Ressources fiables pour s’informer sur la nutrition en Limousin

Face à la multiplication des messages contradictoires, il est essentiel de s’appuyer sur des sources reconnues :

  • MangerBouger.fr : site officiel du PNNS, pour les repères nutritionnels à tous âges
  • IREPS Nouvelle-Aquitaine : ressources pédagogiques et annuaire d’acteurs locaux
  • Ma Santé Nouvelle-Aquitaine : plateforme régionale, conseils pratiques, agenda d’ateliers et ateliers en ligne
  • Centre Hospitalier de Limoges : consultations en diététique, ateliers collectifs pour enfants, familles et personnes âgées

Prévention des troubles alimentaires chez les adolescents : anticiper et agir ensemble

Le repérage des troubles du comportement alimentaire (TCA) chez les adolescents est fondamental, car plus de la moitié des cas débutent avant 16 ans. En Limousin, le dispositif « Repér’âges » facilite le signalement en milieu scolaire, le soutien psychologique et l’orientation vers des professionnels formés.

  • Informer sans tabou : Des séances dans les collèges sur les pièges des régimes restrictifs, la pression du corps idéal, et la valorisation de la diversité.
  • Relais locaux : Les maisons des adolescents du Limousin offrent des consultations gratuites et des groupes de parole.
  • Veiller à l’accompagnement numérique : Campagnes de prévention sur Instagram, TikTok, via des comptes animés par des diététiciens locaux ou des lycéens sensibilisés.

Vers une alimentation durable et adaptée au territoire limousin

La nutrition prônée aujourd’hui doit répondre à un double enjeu : préserver la santé humaine et celle de notre planète. Le Limousin, riche de ses prairies, vergers et traditions maraîchères, peut devenir un exemple de transition alimentaire :

  • Réduire la part des protéines animales au profit des légumineuses locales (lentilles du Puy, haricots de la Corrèze)
  • Favoriser une alimentation de saison et anti-gaspillage : « cuisiner la pomme, puis la compote, puis les épluchures », refleurir les soupes paysannes
  • Encourager les circuits courts : Les collectivités limousines travaillent déjà à l’objectif « 50% alimentation durable à la cantine » (loi Egalim)
  • Sensibiliser aux emballages et additifs : Moins de produits ultra-transformés, recours à la vente en vrac et aux marchés

Pistes pour aller plus loin

Adopter de meilleurs réflexes nutritionnels en Limousin, cela revient aussi à renouer avec l’esprit de partage et de transmission propre à la région : participer à un atelier en famille, (re)découvrir les marchés d’ici, rejoindre une AMAP, ou simplement cuisiner avec ce que la nature et le voisinage offrent selon les saisons.

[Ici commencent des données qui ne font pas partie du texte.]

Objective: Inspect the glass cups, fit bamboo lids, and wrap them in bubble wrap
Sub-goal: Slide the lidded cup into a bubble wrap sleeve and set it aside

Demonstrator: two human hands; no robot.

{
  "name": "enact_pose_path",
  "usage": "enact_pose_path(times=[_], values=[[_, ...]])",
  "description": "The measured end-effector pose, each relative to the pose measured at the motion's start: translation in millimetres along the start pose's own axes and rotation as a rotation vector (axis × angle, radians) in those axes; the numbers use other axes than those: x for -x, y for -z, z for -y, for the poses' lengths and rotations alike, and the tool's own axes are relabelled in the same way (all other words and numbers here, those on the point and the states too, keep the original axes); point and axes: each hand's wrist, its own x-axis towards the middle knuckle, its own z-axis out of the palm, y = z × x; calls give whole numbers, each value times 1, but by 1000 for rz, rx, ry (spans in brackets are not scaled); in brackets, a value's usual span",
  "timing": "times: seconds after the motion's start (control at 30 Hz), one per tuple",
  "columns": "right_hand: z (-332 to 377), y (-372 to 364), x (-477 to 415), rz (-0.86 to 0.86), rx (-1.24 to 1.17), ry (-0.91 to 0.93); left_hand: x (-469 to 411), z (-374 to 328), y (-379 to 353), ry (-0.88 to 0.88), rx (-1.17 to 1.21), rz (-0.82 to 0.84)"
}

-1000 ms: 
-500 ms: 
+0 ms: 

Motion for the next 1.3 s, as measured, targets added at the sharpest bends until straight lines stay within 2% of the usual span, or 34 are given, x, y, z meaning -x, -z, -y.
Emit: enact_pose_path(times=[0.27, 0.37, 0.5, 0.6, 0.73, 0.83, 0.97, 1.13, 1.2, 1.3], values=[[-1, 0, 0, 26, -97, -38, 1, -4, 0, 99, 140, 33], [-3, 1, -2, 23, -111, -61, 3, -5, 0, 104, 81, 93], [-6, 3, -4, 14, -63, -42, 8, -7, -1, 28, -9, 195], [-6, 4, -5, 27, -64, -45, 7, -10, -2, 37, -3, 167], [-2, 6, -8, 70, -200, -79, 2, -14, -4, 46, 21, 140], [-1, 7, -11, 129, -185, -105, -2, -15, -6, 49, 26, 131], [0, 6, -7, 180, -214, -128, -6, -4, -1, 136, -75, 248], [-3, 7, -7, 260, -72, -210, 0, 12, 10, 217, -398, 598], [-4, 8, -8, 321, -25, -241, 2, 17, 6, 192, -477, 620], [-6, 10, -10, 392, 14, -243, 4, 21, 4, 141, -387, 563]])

La santé alimentaire, plus encore ici, se construit sur les liens entre chacun : intergénérationnels, entre producteurs et familles, entre écoles, établissements de santé et associations de quartier. C’est dans cette dynamique collective que l’on devient acteur de sa santé… tout en préservant le goût du Limousin !

Sources principales : ARS Nouvelle-Aquitaine, INSEE, Assurance Maladie, Santé publique France, GRAINE Nouvelle-Aquitaine, IREPS Nouvelle-Aquitaine, HAS, Chambre d’agriculture de la Creuse.